Трудно назвать какого-либо выдающегося мыслителя или поэта от Индии до Северной Африки, который не знал бы поэзии Джалалиддина Руми, так или иначе не испытал бы его влияния.

В девятнадцатом веке его стихи читал, идя на казнь, вождь народного восстания в Иране Сулейман Хан:

Открой свой лик: садов, полных роз, я жажду.
Уста открой: меда сладостных рос я жажду.
Откинув чадру облаков, солнце, лик свой яви,
Чтоб радость мне блеск лучезарный принес, я жажду.
Призывный звук твой слышу и вновь лететь,
Как сокол, по зову царя к свершению грез я жажду.
Ты влага, что небо дает, — мгновенный поток.
Безбрежного моря лазури я жажду.
Я нищий, но мелким камням самоцветным не рад:
Таких, как пронизанный светом утес, я жажду… [8]
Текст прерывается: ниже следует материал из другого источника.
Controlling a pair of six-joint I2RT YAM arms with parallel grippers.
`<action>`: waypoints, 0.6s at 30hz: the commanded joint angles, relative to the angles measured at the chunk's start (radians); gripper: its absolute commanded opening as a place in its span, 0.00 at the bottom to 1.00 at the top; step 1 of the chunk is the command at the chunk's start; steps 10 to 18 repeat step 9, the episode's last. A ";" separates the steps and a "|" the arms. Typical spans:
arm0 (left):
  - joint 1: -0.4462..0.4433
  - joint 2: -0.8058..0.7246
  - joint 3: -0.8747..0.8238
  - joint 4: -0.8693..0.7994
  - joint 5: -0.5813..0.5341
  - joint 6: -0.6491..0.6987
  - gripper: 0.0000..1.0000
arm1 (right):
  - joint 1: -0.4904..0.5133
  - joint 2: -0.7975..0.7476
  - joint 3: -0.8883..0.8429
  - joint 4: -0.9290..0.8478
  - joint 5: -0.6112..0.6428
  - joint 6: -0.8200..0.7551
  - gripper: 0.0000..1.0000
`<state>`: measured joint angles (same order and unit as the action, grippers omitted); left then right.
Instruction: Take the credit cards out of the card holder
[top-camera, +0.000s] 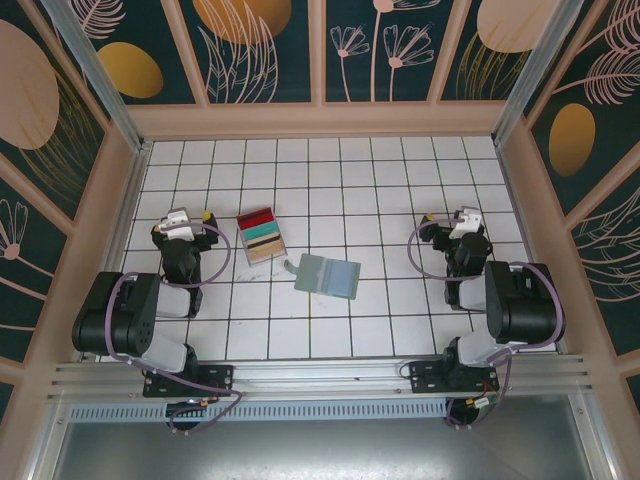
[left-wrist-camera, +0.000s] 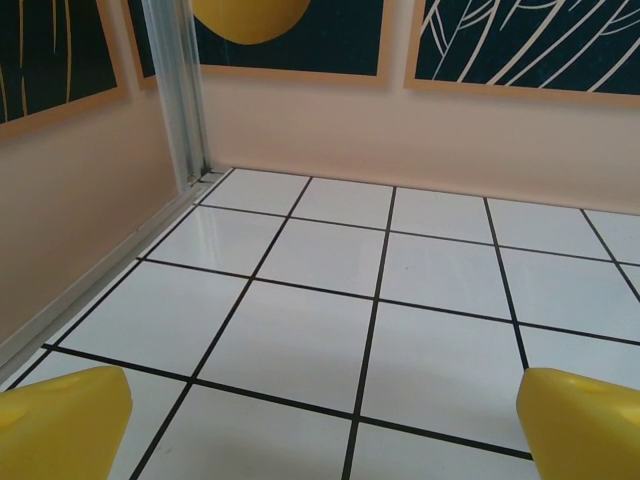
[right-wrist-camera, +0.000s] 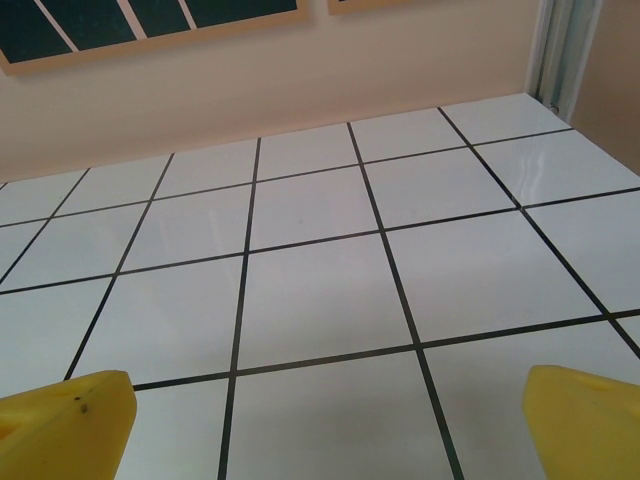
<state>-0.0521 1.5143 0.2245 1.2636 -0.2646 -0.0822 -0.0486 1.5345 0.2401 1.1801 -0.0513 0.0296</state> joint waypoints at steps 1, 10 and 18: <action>0.006 0.007 -0.008 0.051 0.017 0.010 0.99 | 0.007 0.004 -0.004 0.058 -0.005 -0.019 0.99; 0.006 0.007 -0.008 0.049 0.018 0.010 0.99 | 0.004 0.005 -0.002 0.055 -0.012 -0.015 0.99; 0.006 0.007 -0.008 0.049 0.018 0.010 0.99 | 0.004 0.005 -0.002 0.055 -0.012 -0.015 0.99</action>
Джалалиддин писал на народном языке его времени. Фарси на Ближнем и Среднем Востоке играл в средние века ту же роль межнационального литературного языка, которую в Европе играла латынь. Но у Джалалиддина есть стихи, написанные по-арабски, на простонародном диалекте Халеба, есть строки, написанные на народном греческом языке, есть строки по-тюркски.

вернуться

8

8 Перевод Е. Дунаевского.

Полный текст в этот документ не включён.